- [Prompt]: Wherever a picture appears in the data below, omit it, and restate everything else word for word.

-- Opening Marker --

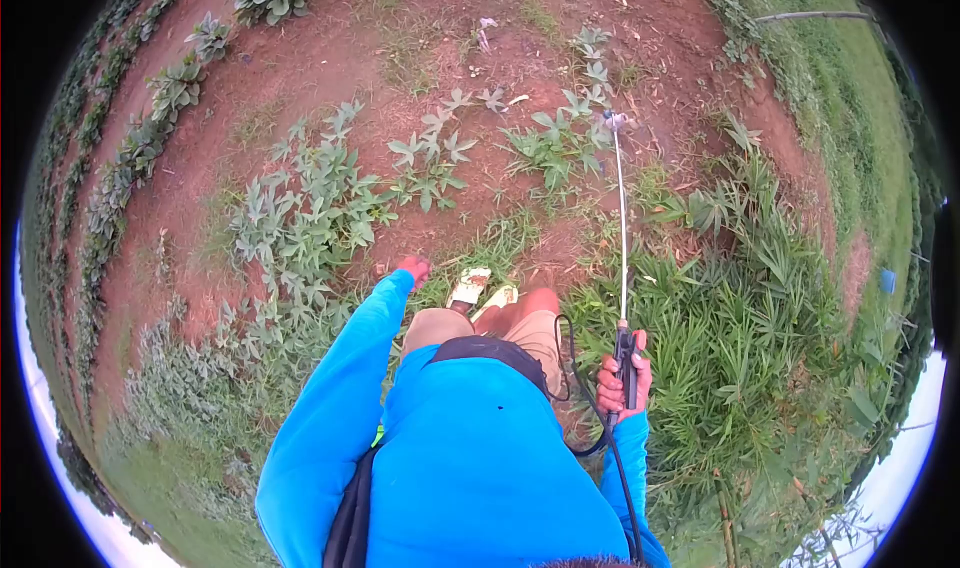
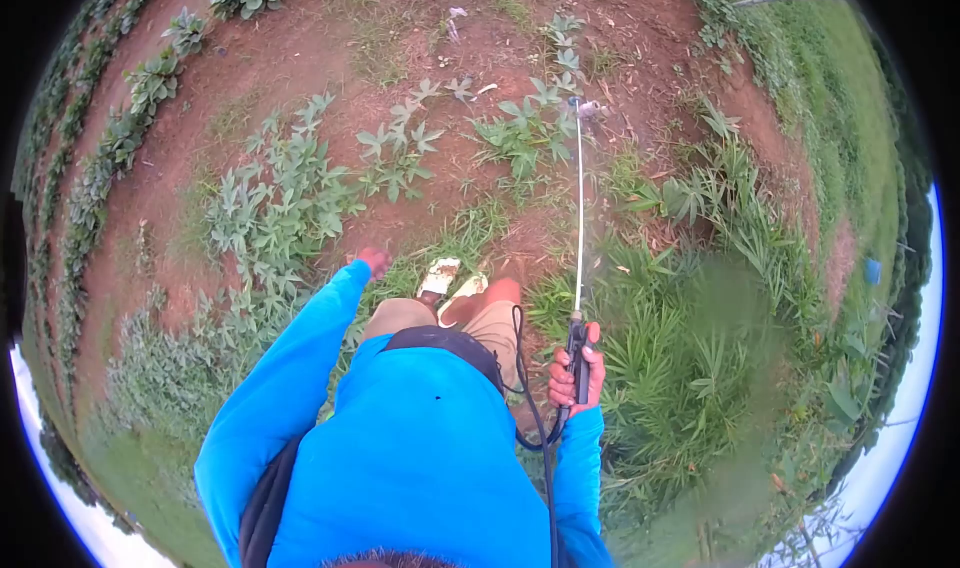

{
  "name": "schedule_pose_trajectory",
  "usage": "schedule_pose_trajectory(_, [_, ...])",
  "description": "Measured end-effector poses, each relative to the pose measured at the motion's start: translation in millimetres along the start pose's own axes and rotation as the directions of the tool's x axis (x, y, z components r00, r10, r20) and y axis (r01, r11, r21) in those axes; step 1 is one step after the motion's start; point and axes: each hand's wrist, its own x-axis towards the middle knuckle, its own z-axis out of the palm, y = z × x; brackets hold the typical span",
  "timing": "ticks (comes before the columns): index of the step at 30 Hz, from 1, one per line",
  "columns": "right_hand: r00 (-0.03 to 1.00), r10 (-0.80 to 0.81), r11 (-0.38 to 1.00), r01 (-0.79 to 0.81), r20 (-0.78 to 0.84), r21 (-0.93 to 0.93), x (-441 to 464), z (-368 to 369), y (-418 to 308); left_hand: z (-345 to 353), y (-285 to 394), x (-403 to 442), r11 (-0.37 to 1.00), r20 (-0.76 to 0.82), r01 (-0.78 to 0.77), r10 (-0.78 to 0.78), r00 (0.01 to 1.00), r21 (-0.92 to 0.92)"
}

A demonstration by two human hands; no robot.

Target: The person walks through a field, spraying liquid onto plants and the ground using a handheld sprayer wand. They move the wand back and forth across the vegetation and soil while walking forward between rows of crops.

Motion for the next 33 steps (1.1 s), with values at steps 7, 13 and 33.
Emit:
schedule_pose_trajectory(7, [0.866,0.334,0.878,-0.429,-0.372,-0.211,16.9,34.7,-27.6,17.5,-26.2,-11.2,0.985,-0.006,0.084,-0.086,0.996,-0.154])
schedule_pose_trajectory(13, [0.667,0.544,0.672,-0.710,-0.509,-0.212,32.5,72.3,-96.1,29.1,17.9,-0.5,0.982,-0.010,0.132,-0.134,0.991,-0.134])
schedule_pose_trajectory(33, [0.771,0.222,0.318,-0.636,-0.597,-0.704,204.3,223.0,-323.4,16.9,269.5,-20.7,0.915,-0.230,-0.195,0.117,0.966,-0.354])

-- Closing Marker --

- [Response to the task]:
{
  "name": "schedule_pose_trajectory",
  "usage": "schedule_pose_trajectory(_, [_, ...])",
  "description": "Measured end-effector poses, each relative to the pose measured at the motion's start: translation in millimetres along the start pose's own axes and rotation as the directions of the tool's x axis (x, y, z components r00, r10, r20) and y axis (r01, r11, r21) in those axes; step 1 is one step after the motion's start; point and axes: each hand's wrist, its own x-axis towards the middle knuckle, its own z-axis out of the palm, y = z × x; brackets hold the typical span",
  "timing": "ticks (comes before the columns): index of the step at 30 Hz, from 1, one per line",
  "columns": "right_hand: r00 (-0.03 to 1.00), r10 (-0.80 to 0.81), r11 (-0.38 to 1.00), r01 (-0.79 to 0.81), r20 (-0.78 to 0.84), r21 (-0.93 to 0.93), x (-441 to 464), z (-368 to 369), y (-418 to 308); left_hand: z (-345 to 353), y (-285 to 394), x (-403 to 442), r11 (-0.37 to 1.00), r20 (-0.76 to 0.82), r01 (-0.78 to 0.77), r10 (-0.78 to 0.78), r00 (0.01 to 1.00), r21 (-0.92 to 0.92)"
}

A demonstration by two human hands; no robot.

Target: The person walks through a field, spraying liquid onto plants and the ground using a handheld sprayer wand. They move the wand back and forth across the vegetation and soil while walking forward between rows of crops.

Motion for the next 33 steps (1.1 s), with values at steps 7, 13 and 33.
Emit:
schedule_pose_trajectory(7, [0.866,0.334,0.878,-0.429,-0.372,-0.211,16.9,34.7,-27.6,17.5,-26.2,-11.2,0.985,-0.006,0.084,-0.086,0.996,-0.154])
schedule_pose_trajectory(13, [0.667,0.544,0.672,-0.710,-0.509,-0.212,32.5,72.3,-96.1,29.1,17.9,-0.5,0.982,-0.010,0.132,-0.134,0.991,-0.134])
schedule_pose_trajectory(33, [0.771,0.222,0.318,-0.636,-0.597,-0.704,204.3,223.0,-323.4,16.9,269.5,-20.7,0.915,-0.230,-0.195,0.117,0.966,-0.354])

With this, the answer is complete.